Zamir advocated not only an Israeli military attack on Iran, but also inflicting damage on its oil infrastructure and other sites considered the administration's "soft underbelly." Israel should adopt a policy of divide and rule both within Iran, targeting the various minority groups comprising its population, and outside Iran, and offer Iran's proxies incentives to walk away from the struggle with Israel. In Zamir's words, Israel should take "the approach of strategically differentiating Iran's regional proxies, driving a wedge between Tehran and its proxies, by proposing inducements to stop the activities of the proxies in the target countries."

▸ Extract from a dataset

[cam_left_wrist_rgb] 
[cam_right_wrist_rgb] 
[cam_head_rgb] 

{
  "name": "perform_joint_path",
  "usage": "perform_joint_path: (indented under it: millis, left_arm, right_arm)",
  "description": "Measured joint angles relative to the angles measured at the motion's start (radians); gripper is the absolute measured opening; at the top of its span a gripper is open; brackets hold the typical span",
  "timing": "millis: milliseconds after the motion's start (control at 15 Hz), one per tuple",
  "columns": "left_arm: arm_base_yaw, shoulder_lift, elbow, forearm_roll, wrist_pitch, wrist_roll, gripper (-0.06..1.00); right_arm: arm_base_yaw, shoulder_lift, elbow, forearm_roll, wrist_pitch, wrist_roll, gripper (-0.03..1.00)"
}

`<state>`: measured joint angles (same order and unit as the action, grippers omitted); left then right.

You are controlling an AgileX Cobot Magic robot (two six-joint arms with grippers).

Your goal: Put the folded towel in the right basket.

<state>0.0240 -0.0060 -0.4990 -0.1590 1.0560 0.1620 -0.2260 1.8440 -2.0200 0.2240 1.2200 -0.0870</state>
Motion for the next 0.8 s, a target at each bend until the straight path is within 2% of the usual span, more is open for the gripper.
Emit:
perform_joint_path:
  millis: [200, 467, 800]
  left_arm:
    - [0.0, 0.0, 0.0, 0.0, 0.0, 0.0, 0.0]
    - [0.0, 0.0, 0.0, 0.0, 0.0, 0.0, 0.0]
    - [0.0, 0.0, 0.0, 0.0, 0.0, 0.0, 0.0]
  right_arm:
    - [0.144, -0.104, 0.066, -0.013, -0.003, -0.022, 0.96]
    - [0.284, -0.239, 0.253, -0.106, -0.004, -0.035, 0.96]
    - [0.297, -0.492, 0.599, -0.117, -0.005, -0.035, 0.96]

Another interesting proposal by Zamir was "waging an ideological-cultural campaign to win the hearts and minds of the region’s sects, tribes and population groups, in a way that highlights the advantages, especially for Shiite communities, of moderate Islam and the values of democracy, as opposed to authoritarianism and dictatorship.”

However, these plans aside, Israel is currently facing completely different existential problems stemming from the Netanyahu government's rush to carry out a regime coup by overhauling the judicial system. The legislative blitz mounted by the government and Knesset is deeply divisive and poses detrimental implications for Israel’s security. Israel's Channel 13 TV reported this week that a reserve brigadier general, who plays a major command role when called up for reserve duty, announced that he would no longer perform reserve service.

There is growing evidence, especially in air force squadrons, of "gray insubordination" — dodging reserve duty that is the backbone of the IDF and, presumably, of any Iran attack plan. "If Israel ceases to be a democracy, I have no intention of standing up and fighting for it," a senior reserve squadron commander told Al-Monitor on condition of anonymity. There are many more like him. In other words, Netanyahu currently appears to have more burning and explosive problems to deal with than Iran’s nuclear ambitions.